Design and Performance of a Large, Field Exposure Chamber to Measure Effects of Air Quality on Plants

Abstract

A 4.66‐m diam., 3.6 m tall, cylindrical open‐top field chamber was designed, constructed, and tested as a tool to measure the effects of air quality on plant function and yield. It is a larger version of the 3‐m diam. chamber that has been used to measure the effects of gaseous pollutants on crop plants. The new chamber has an aluminum‐channel frame covered with clear polyvinyl chloride plastic film.
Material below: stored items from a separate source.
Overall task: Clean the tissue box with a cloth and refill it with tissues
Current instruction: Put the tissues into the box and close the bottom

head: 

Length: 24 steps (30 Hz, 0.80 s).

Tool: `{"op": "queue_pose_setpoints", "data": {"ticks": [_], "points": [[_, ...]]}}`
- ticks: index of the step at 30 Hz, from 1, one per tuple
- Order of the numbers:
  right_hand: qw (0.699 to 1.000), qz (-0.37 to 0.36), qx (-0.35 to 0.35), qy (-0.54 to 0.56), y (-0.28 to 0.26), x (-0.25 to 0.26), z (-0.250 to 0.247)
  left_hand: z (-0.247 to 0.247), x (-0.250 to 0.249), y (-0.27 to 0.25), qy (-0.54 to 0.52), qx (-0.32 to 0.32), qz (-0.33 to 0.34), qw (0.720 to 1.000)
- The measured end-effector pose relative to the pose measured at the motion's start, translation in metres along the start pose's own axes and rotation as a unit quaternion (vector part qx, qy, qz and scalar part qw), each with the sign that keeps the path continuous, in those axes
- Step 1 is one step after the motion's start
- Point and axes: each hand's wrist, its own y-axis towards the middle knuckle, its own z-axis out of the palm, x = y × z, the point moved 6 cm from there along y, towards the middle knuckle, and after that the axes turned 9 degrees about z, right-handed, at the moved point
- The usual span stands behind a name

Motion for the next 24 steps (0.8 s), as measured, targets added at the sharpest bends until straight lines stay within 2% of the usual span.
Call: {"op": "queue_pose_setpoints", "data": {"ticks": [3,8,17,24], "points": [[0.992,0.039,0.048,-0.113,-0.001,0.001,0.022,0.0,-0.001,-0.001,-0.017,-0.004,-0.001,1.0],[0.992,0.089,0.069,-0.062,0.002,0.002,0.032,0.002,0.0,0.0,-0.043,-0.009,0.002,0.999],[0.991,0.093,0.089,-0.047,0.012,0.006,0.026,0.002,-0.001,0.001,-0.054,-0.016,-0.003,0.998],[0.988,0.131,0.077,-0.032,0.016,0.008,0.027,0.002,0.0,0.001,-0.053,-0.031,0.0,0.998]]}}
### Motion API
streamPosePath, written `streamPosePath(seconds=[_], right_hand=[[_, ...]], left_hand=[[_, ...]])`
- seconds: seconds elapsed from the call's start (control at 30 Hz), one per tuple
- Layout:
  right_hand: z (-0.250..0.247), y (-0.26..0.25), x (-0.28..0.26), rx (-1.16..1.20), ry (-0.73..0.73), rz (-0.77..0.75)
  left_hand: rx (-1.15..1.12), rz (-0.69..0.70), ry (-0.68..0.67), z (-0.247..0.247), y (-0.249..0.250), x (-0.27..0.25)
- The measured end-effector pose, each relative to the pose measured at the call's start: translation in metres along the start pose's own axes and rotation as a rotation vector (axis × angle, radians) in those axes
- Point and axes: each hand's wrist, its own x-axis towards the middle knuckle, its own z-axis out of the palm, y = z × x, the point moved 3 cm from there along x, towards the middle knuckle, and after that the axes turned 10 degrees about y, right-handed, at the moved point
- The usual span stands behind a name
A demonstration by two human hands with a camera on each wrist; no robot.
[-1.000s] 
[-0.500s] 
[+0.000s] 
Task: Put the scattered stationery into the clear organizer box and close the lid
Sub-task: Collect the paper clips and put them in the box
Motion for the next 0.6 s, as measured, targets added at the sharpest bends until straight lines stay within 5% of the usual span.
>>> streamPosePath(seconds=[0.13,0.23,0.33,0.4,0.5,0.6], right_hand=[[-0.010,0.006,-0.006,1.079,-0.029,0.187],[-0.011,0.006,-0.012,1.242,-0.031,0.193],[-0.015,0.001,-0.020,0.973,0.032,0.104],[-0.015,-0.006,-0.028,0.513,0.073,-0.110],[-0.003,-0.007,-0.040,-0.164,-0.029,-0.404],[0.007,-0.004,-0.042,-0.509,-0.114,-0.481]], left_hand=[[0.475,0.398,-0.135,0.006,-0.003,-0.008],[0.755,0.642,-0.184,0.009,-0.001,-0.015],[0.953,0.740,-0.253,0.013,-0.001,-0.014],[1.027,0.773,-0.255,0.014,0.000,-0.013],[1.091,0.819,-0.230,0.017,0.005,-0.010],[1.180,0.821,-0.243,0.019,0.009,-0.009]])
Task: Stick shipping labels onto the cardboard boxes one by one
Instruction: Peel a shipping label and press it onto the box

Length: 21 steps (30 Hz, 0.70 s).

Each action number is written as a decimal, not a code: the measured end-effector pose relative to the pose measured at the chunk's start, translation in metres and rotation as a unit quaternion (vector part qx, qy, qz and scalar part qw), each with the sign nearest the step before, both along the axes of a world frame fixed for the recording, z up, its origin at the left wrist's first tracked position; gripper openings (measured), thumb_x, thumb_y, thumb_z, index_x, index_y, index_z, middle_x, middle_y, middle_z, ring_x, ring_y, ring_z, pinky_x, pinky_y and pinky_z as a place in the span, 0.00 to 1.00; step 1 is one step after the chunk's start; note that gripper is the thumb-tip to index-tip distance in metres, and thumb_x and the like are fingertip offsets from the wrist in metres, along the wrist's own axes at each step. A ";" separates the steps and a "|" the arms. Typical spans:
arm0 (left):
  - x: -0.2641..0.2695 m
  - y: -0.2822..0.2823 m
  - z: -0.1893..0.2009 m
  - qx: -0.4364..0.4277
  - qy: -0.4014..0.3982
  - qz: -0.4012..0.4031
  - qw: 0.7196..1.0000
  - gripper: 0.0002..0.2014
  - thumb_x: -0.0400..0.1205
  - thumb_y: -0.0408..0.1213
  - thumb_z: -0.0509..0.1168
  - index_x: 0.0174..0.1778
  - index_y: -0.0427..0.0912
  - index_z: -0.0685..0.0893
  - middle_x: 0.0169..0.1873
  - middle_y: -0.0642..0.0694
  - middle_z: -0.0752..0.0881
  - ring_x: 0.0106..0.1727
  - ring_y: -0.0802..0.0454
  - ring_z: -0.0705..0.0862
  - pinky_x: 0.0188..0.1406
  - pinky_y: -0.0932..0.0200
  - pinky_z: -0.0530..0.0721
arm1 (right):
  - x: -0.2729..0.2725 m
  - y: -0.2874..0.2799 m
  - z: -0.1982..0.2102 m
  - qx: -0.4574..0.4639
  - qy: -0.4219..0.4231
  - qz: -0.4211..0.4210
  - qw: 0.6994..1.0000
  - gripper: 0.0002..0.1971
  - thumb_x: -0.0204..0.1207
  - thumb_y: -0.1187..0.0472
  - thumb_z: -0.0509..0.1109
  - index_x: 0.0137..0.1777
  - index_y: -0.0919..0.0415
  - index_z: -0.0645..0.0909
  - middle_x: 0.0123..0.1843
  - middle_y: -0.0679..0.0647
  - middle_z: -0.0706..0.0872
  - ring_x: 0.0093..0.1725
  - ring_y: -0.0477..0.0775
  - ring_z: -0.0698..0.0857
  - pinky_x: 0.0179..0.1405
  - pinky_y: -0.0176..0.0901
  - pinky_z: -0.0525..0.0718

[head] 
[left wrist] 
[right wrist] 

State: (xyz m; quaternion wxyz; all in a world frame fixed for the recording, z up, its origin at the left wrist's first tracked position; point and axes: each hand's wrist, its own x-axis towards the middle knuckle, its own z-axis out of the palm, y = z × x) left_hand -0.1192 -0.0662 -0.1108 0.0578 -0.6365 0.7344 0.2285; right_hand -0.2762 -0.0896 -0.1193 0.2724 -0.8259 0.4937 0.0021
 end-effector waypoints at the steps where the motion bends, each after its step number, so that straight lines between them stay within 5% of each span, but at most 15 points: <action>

It is equipped with a frustum (truncated cone) that decreases ambient air ingress and can be fitted with a device to exclude rain (rain cap) for studies with simulated rain pH. During the daylight hours, the mean air temperature within the chamber was 0.6 °C greater than ambient on cloudy, cold days, 2.2 °C greater than ambient on partly cloudy, cool days, and 2.8 °C greater than ambient on sunny, warm days. The mean dew point temperature for a wide range of conditions was 0.7 ° greater inside than outside. Mean solar radiation in the chamber, with new plastic panels, was 15% less than ambient with a rain cap and 12% less with no rain cap. Charcoal filtration removed 78% of the O₃ in ambient air; long‐term measurements during charcoal filtration showed that the mean O₃ concentration in the chamber (all positions and heights) was 77% less than ambient suggesting little or no long‐term ingress through the top. Short‐term gradients in O₃ concentrations existed (mostly near the top of the chamber) during infrequent periods of strong winds. During addition of approximately 0.09 µL L⁻¹ of O₃ to nonfiltered air, the mean (14‐d) O₃ concentrations across all positions and heights varied by less than 0.005 µL L⁻¹ of the overall mean.